The additions read as follows:
Sec. 48.4101-1 Taxable fuel; registration.
* * * * *
(f) * * *
(4) * * *
(ii) * * *
(B) [Reserved]. For further guidance, see Sec. 48.4101-
1T(f)(4)(ii)(B).
* * * * *
(l) * * *
(5) [Reserved]. For further guidance, see Sec. 48.4101-1T(l)(5).
0
Par. 18. Section 48.4101-1T is amended as follows:
0
1. Paragraphs (a) through (f)(4)(ii)(A) are reserved.
0
2. Paragraph (f)(4)(ii)(B) is revised.
0
3. Paragraphs (f)(4)(iii) through (h)(3)(iii) are reserved.
0
4. Paragraphs (h)(3)(v) through (l)(4) are reserved.
0
5. Paragraphs (l)(5) and (l)(6) are added.
The additions and revisions read as follows:
Sec. 48.4101-1T Taxable fuel; registration (temporary).

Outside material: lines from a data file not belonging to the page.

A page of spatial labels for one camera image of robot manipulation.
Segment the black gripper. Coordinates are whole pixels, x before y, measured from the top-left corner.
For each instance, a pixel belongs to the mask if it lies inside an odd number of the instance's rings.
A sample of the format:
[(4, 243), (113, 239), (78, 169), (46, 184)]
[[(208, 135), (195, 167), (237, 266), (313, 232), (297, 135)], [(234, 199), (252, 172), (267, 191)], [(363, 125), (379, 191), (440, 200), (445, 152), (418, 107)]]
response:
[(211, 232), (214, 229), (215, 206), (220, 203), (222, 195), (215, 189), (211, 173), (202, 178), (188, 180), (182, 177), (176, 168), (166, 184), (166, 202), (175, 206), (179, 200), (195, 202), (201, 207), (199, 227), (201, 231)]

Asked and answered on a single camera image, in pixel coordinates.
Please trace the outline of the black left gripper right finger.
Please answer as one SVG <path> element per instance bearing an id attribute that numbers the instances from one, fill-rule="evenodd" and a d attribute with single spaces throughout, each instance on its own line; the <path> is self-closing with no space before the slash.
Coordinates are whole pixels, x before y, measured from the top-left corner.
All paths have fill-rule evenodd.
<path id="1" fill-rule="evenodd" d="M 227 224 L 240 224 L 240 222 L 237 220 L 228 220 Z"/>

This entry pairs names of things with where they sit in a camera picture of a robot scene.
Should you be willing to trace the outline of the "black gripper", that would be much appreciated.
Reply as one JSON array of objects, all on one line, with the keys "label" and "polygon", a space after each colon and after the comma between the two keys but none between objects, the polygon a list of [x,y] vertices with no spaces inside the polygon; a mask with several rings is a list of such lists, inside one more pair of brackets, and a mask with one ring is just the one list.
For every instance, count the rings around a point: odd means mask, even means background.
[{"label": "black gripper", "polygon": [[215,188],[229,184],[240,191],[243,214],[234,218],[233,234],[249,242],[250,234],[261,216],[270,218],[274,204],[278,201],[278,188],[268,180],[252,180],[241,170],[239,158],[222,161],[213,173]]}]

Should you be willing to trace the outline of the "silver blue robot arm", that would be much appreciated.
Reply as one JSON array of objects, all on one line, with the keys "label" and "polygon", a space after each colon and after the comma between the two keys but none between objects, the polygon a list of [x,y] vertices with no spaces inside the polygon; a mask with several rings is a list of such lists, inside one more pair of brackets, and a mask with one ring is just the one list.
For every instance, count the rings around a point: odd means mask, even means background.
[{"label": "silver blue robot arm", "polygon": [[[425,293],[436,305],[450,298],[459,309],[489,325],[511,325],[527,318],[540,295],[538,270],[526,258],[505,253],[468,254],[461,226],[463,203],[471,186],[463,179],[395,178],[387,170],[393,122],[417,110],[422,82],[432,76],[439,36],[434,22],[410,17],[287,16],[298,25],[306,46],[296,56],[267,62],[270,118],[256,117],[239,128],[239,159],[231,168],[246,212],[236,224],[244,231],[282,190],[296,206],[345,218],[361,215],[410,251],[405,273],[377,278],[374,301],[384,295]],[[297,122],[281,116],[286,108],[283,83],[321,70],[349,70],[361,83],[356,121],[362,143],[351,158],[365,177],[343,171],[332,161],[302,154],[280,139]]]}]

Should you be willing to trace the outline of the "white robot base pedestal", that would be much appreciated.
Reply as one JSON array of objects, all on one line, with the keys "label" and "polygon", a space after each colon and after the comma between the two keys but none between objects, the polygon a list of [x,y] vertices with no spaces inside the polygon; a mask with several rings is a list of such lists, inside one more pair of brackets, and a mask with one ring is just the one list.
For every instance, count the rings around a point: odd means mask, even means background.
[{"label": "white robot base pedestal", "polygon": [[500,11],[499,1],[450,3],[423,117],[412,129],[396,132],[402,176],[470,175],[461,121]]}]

(a) through (f)(4)(ii)(A) [Reserved]. For further guidance see
Sec. 48.4104-1(a) through (f)(4)(ii)(A).
(B) Basis for determination. The determination under Sec. 48.4101-
1(f)(4)(ii) must be based on all information relevant to the
applicant's financial status.
(f)(4)(iii) through (h)(3)(iii) [Reserved]. For further guidance,
see Sec. 48.4101-1(f)(4)(iii) through (h)(3)(iii).
* * * * *
(h)(3)(v) through (l)(4) [Reserved]. For further guidance, see
Sec. 48.4101-1(h)(3)(v) through (l)(4).
(l)(5) Effective/applicability date. Paragraph (f)(4)(ii)(B) of
this section applies on July 6, 2011.
(l)(6) Expiration date. The applicability of paragraph
(f)(4)(ii)(B) of this section expires on or before July 1, 2014.
Steven T. Miller,
Deputy Commissioner for Services and Enforcement.
Approved: June 29, 2011.
Emily S. McMahon,
Acting Assistant Secretary of the Treasury (Tax Policy).